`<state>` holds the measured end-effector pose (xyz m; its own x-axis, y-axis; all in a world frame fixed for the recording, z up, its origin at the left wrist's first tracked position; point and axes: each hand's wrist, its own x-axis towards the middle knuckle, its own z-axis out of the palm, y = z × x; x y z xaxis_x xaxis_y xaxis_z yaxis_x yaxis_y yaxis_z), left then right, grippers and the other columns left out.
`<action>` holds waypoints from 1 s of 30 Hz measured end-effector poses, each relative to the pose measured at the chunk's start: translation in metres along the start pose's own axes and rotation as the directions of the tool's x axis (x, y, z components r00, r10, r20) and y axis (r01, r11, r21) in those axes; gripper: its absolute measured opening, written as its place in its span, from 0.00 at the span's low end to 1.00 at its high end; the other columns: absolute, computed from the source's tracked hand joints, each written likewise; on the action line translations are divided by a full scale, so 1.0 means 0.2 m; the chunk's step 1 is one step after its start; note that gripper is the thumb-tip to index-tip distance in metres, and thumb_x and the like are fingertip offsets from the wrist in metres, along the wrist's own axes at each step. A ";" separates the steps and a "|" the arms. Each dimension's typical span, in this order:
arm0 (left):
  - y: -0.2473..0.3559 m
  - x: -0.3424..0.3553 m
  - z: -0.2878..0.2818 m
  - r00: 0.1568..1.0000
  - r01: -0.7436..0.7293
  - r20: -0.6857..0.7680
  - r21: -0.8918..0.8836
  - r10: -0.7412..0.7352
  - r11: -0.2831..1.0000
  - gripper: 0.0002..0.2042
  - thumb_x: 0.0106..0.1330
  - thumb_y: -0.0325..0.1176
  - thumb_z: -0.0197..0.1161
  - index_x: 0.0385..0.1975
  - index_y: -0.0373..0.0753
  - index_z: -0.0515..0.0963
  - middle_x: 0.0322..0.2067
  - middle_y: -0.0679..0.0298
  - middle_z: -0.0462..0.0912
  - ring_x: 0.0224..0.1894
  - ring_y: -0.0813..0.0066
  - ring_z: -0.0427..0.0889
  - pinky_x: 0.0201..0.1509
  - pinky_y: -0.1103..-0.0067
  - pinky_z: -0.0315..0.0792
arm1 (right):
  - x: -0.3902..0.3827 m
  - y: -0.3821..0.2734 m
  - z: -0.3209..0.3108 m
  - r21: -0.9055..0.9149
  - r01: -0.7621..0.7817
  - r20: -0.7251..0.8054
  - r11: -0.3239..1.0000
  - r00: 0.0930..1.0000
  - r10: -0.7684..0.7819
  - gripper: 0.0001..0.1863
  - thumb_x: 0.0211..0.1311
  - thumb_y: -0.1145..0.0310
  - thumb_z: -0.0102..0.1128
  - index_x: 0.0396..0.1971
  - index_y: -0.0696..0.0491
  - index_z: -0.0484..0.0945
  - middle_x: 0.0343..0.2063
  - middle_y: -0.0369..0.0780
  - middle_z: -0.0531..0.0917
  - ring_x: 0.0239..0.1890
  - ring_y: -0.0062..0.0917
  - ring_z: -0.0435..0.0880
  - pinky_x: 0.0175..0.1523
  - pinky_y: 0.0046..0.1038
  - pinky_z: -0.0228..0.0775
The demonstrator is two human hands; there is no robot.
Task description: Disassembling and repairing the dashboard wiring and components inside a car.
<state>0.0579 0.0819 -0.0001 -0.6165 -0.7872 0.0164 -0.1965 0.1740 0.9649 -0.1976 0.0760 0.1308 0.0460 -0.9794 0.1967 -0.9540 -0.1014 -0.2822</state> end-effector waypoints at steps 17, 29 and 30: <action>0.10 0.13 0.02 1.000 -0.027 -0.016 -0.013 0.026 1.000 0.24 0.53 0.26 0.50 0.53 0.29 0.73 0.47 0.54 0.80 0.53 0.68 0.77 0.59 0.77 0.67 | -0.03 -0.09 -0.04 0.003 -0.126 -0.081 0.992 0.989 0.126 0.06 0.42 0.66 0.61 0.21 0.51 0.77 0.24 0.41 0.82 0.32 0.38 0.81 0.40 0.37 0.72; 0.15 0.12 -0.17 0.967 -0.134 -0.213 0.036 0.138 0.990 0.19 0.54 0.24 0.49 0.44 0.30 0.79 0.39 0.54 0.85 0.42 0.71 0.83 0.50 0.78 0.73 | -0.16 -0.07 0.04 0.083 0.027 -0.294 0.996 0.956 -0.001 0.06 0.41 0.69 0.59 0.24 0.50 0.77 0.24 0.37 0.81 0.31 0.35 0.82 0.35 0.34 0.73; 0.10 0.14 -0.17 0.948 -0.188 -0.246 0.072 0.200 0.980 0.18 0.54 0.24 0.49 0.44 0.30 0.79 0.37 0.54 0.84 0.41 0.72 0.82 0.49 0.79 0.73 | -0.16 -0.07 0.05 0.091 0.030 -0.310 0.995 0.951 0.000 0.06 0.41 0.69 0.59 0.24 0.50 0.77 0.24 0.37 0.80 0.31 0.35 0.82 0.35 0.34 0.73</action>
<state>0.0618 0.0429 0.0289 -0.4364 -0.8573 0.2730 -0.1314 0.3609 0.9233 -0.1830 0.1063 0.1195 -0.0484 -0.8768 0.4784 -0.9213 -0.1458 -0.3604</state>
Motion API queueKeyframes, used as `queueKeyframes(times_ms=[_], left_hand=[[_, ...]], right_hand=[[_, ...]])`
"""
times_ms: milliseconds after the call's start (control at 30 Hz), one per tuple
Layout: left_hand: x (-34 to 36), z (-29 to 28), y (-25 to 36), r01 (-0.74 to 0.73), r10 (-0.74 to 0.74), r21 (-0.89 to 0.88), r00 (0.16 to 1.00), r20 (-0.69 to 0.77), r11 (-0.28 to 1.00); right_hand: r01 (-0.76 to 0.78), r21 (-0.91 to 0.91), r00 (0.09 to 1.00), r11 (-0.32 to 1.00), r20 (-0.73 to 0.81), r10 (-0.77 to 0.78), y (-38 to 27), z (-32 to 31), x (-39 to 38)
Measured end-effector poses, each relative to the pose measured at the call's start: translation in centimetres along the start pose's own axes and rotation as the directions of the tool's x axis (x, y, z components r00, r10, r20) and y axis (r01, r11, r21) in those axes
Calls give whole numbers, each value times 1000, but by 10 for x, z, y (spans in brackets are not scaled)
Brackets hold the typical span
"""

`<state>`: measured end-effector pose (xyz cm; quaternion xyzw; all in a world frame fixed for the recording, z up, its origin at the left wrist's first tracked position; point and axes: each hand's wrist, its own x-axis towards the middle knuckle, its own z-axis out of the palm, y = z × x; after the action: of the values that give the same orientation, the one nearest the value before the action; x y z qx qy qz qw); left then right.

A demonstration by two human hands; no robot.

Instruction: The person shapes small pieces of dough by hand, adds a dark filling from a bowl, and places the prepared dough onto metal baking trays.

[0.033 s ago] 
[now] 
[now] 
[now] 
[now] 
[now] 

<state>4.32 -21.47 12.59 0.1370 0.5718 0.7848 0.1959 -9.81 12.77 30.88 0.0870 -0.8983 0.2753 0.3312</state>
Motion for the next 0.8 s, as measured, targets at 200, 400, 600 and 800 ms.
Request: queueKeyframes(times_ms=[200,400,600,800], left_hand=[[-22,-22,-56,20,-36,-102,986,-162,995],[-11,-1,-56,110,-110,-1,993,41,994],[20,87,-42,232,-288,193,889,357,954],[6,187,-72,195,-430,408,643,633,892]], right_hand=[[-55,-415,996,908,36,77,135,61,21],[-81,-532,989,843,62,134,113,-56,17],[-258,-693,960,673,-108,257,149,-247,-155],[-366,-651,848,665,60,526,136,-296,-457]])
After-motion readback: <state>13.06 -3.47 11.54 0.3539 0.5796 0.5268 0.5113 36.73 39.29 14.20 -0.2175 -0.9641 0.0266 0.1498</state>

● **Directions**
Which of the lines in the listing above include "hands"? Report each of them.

● **Answer to the exercise**
The demonstrator is two human hands; there is no robot.
A demonstration by two human hands; no robot.

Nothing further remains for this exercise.